TRANSMISSION LINES AND SUBSTATION PERFORMANCE AND RELIABILITY CRITERION BASICS AND TUTORIALS

The fundamental performance or reliability criterion is the acceptable failure rate. This criterion is based on the consequence of failure and on the expected life of the equipment. Therefore, the failure rate of transmission lines and substation equipment may be different.

TRANSMISSION LINES
The performance/reliability criterion for lightning is normally specified as the number of flashovers per 100 km-years. For switching surges, the flashover rate is normally specified in terms of flashovers per number of switching operations.

However, the highest magnitude switching surges normally occur when reclosing, which is normally caused by a fault associated with lightning.
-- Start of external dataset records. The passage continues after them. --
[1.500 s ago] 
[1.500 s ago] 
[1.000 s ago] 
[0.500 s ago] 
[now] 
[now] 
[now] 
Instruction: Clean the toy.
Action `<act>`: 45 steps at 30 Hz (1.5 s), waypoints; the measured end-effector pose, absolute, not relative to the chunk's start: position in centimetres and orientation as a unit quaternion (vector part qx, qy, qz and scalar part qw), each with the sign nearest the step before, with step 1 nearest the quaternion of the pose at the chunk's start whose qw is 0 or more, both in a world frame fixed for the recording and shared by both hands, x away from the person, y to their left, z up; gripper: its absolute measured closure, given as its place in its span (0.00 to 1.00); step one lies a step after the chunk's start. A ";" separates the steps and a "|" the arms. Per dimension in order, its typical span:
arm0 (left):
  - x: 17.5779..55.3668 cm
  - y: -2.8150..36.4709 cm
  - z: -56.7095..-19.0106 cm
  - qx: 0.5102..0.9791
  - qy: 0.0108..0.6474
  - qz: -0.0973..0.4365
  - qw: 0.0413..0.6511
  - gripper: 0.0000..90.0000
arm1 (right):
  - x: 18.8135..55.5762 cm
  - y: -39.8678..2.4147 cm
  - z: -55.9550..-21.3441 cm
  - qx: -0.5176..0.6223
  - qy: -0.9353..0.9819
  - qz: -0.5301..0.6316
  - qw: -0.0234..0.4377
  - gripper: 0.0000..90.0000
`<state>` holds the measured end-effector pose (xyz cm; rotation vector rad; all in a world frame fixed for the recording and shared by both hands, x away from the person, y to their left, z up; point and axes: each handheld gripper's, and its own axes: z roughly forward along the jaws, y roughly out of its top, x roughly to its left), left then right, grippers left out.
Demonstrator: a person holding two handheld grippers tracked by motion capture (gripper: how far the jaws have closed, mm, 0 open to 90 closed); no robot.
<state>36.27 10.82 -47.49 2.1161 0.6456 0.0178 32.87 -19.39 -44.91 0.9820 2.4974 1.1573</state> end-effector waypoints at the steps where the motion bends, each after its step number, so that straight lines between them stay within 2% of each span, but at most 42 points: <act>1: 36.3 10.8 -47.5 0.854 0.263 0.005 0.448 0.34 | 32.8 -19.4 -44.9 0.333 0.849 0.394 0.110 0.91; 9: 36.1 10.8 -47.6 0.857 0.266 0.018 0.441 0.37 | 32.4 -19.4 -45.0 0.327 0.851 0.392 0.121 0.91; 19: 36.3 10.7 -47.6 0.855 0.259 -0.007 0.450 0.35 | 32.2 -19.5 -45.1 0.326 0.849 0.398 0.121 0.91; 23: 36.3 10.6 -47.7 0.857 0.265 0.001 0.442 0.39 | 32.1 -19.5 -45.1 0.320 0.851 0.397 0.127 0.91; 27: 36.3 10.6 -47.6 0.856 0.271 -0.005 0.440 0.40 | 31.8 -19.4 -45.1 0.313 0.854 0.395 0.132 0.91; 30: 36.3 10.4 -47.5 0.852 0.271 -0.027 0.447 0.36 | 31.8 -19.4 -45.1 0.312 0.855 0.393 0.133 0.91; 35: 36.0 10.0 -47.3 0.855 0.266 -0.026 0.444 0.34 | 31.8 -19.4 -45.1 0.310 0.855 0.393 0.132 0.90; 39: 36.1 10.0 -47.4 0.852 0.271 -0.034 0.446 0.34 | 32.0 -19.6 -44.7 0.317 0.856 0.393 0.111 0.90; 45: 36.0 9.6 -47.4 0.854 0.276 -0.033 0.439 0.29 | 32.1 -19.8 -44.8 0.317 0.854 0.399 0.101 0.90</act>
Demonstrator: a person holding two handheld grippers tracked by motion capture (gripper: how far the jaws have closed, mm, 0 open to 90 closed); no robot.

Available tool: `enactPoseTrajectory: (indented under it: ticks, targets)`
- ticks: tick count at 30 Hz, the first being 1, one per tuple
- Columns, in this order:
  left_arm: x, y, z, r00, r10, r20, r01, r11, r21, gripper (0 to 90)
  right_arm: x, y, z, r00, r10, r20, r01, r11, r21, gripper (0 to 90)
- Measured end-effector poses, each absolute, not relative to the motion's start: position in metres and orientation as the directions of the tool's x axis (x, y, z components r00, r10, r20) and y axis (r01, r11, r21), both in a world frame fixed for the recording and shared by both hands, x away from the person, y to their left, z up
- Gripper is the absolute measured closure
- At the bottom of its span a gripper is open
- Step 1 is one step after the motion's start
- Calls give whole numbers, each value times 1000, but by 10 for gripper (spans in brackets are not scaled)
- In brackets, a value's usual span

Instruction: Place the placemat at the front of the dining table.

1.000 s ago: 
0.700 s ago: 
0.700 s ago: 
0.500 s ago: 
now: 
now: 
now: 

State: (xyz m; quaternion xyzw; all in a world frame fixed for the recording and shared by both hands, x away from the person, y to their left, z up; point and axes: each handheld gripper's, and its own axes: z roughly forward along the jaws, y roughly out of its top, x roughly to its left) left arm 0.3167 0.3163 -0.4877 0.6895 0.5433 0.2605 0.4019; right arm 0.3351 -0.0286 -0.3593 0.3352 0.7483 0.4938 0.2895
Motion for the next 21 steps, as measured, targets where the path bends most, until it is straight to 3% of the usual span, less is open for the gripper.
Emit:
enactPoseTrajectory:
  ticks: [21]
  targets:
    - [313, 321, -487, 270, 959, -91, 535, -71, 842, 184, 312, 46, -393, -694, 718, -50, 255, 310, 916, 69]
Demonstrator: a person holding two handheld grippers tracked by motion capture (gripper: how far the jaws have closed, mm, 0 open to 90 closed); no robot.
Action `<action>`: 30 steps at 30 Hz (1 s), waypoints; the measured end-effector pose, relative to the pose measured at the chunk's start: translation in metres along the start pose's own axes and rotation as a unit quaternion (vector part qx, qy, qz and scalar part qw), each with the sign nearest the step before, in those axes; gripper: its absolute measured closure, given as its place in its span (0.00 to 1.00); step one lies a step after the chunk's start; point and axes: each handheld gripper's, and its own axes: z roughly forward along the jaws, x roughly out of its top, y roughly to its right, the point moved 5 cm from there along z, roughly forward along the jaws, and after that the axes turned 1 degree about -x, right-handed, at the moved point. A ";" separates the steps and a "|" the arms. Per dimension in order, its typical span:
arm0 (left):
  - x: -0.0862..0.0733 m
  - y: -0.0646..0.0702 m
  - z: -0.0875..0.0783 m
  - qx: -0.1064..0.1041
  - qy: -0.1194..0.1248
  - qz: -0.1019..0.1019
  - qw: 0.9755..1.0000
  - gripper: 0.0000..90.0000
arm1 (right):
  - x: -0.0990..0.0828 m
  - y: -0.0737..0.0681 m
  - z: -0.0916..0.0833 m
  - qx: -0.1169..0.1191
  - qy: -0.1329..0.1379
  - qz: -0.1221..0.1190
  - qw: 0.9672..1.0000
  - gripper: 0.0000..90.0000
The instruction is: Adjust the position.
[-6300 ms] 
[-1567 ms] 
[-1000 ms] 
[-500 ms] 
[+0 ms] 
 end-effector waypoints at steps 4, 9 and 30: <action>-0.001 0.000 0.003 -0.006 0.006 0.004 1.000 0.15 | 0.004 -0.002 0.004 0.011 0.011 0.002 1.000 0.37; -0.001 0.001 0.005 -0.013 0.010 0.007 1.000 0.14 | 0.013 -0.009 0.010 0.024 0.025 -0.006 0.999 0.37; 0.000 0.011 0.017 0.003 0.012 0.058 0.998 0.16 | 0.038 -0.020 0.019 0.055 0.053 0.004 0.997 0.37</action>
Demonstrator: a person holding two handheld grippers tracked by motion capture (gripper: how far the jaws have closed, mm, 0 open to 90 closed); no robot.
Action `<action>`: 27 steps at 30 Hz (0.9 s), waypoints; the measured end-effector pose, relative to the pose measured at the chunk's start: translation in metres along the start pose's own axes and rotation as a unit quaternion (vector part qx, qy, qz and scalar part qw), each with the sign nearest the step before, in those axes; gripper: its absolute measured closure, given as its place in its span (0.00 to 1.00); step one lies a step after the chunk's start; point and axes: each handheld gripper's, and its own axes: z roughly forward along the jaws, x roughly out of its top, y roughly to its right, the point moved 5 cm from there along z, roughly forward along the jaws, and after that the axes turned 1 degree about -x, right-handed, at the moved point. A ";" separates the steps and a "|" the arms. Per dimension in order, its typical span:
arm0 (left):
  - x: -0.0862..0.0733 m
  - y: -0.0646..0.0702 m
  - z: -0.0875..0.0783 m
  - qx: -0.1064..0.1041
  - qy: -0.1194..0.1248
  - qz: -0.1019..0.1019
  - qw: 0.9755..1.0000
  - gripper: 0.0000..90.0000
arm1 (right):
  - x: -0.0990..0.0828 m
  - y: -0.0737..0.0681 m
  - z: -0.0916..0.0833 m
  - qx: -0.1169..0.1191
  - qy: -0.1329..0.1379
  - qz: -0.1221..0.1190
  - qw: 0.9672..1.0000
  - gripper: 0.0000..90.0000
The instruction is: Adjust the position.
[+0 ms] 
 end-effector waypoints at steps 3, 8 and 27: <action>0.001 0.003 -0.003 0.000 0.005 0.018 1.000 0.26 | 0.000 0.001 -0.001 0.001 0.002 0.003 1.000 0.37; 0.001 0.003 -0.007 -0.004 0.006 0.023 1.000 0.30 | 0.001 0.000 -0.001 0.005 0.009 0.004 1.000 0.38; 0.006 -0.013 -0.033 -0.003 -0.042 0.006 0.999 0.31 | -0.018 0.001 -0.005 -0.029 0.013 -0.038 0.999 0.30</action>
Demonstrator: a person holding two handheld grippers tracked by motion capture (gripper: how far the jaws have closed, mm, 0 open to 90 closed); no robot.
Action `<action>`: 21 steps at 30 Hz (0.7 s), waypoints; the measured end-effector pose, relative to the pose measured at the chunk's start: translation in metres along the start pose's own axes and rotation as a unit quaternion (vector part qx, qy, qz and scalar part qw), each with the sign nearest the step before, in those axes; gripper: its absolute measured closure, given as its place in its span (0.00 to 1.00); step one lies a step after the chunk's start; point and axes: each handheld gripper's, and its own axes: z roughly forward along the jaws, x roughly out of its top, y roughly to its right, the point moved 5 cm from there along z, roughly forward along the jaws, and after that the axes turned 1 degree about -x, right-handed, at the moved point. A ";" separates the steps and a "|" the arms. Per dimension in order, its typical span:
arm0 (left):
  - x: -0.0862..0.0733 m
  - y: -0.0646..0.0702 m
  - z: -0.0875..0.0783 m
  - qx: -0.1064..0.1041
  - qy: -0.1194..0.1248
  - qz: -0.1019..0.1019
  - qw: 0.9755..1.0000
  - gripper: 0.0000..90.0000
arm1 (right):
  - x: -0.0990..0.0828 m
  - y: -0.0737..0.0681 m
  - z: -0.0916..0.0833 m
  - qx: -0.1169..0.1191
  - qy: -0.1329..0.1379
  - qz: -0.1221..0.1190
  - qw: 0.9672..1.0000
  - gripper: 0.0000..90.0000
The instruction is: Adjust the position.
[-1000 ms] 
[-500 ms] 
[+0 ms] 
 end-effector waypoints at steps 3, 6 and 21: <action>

Thus, the two separate criteria may not be appropriate in specifying the line reliability.

Another criterion, denoted as the storm outage rate, is the number of unsuccessful reclosures per year and is obtained by multiplying the lightning flashover rate for the line in units of flashovers per year by the switching surge flashover rate in terms of flashovers per switching oper—ation.

For example, assuming the lightning flashover rate to be two per year and the switching surge
flashover rate to be one per 100 switching operations, the storm outage rate is two per 100 years assuming one reclosing operation per year.

Both the storm outage rate and the lightning flashover rate may be important since the lightning fault creates voltages “dips” or depressions in power frequency voltage, which may affect customer power quality.

For transmission lines, lightning flashover rates vary with system voltage and may range from 0.5 for EHV systems to 20 per 100 km-year for HV systems. Although lines are being designed for switching surge flashover rates between 1 and 10 flashovers per 100 switching operations, due to other conservative assumptions, switching surge flashovers are relatively rare.

SUBSTATION
The commonly used reliability criterion for lightning is the MTBF.

Because the consequence of failure within the station is greater than the consequence of a flashover of a single line, the station reliability criterion is higher than the line by a factor of 10. In addition, transformers, other wound devices, and equipment with non self-restoring insulation may be arrester protected due to the consequence of failure.

Different criteria are usually applied to air- and gas-insulated stations. For example, the MTBF for air-insulated stations varies between 50 and 200 years, whereas for the gas-insulated station, the MTBF has been set as high as 800 years.

The basis for the increase is the consequence of failure in the gas-insulated station that may require significant outage and repair times.